In the reverse MR analysis, we observed that the results from the discovery set indicated an increased risk of GERD associated with RA, while the results from the validation set were entirely opposite. We speculate that this discrepancy might be due to a small overlap in samples between the RA (discovery) and GERD datasets, leading to such outcomes. Since there is no sample overlap between RA (validation) and GERD, such results would not be expected. Theoretically, there is also the possibility of false negatives due to the small size of the validation dataset, but we lean towards the first possibility.

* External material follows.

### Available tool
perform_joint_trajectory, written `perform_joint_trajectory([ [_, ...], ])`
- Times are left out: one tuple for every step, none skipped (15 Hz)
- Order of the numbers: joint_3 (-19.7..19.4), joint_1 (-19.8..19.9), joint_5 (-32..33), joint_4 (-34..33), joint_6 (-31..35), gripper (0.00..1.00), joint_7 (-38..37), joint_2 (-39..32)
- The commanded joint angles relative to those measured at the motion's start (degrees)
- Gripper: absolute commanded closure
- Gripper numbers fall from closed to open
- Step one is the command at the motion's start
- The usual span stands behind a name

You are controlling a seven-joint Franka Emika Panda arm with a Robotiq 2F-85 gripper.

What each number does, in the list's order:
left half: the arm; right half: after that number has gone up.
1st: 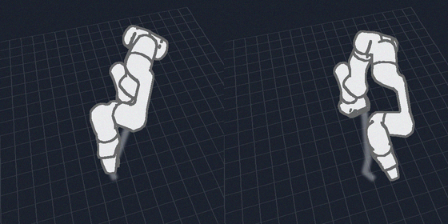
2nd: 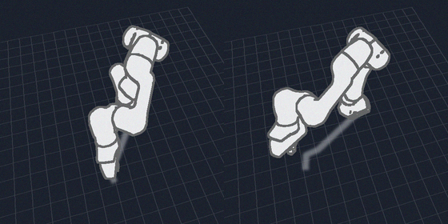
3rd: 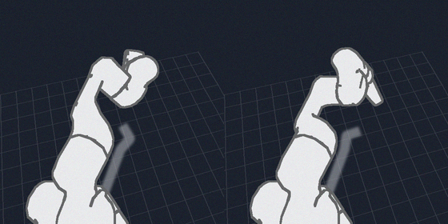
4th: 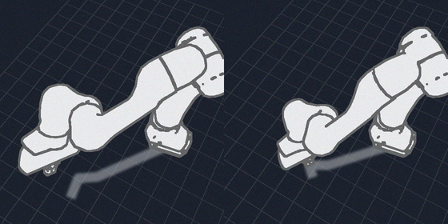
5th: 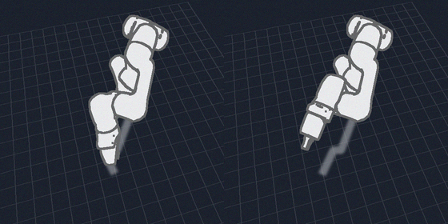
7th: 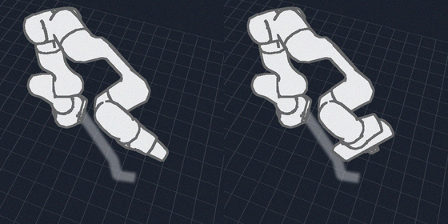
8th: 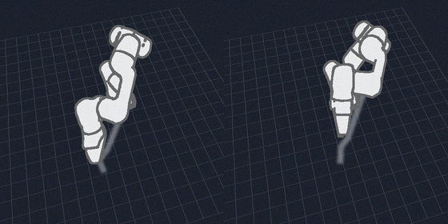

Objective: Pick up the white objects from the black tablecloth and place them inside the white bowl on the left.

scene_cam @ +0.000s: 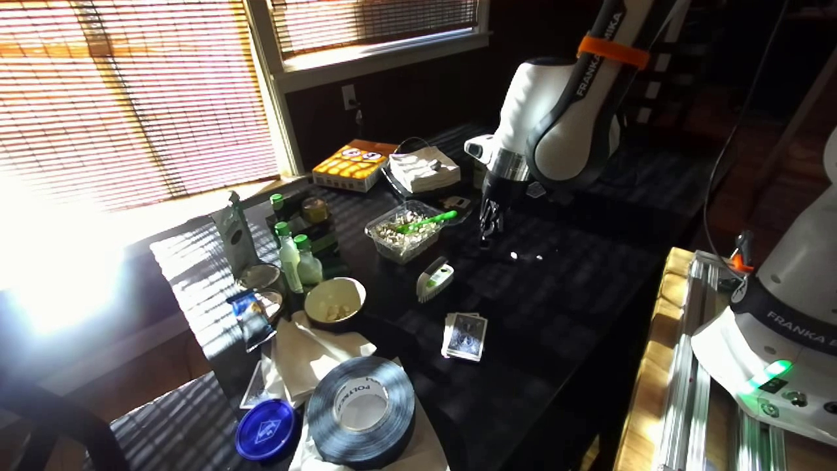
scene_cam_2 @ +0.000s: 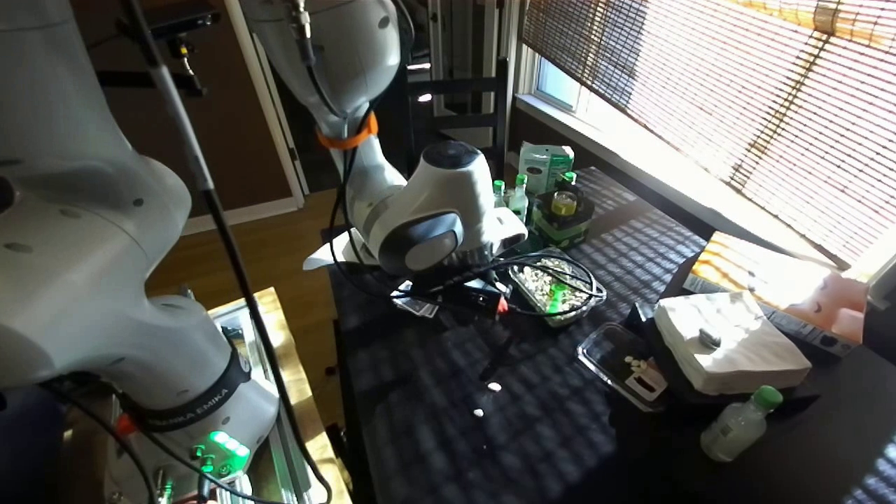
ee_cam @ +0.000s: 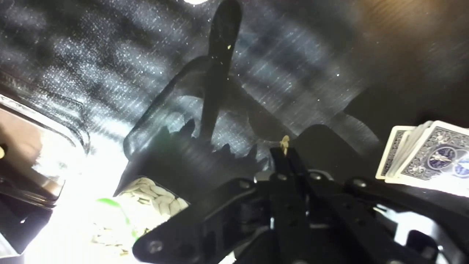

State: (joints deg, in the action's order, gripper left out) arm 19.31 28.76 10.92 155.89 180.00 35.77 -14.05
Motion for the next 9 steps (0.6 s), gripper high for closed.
perform_joint_trajectory([
  [0.06, 0.3, 0.0, 0.0, -0.02, 0.97, 0.26, 0.0],
  [0.06, 0.67, 0.0, 0.0, -0.03, 0.97, 0.62, 0.0],
  [0.81, 0.58, -0.14, -0.48, 1.16, 0.99, 0.61, -0.52],
  [1.78, -0.61, -0.34, -1.38, 2.29, 0.99, -0.04, -0.43],
  [3.21, -1.56, -0.41, -2.03, 3.45, 0.99, -0.37, 0.08],
  [5.06, -2.33, -0.28, -2.7, 4.72, 0.99, -0.34, 0.57],
  [7.05, -3.28, -0.21, -3.85, 5.84, 0.99, -0.47, 0.72],
  [8.6, -4.92, -0.14, -5.47, 5.76, 0.99, -0.61, 0.56],
  [8.9, -7.3, -0.02, -7.34, 4.9, 0.99, -0.46, 0.39],
])
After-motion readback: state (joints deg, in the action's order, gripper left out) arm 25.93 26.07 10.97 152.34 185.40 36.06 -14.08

This study still has some limitations. First, due to weak instrumental bias (F-statistic < 10), the causal effect of GERD and RA, which corrected by BMI and depression should be interpreted with caution. In addition, different databases may contribute to the presence of heterogeneity. However, the use of the IVW random-effects method and the absence of horizontal pleiotropy indicates that our results are unlikely to be interfered with by heterogeneity 62. Secondly, our GWAS data are derived from European populations, which may limit the generalizability of the MR results when extrapolated to other populations. we did not perform a stratified analysis based on serum ACPA positivity and negativity or gender. Further research in the future could explore this aspect in more detail. Lastly, the credibility of IVs to a certain extent is influenced by the sample size of the GWAS. In the future, larger-scale GWAS data will be necessary to validate the conclusions.

Conclusion

In summary, our analysis supports a causal relationship between genetic susceptibility to GERD and an increased risk of RA. This finding is crucial for deepening our understanding of the pathogenesis of RA and may offer new insights for the prevention and treatment of RA. It also offers a new perspective on preventing the occurrence of GERD in patients with RA. However, based on the results of the reverse MR analysis using the existing dataset, compelling evidence was not found for RA increasing the risk of developing GERD.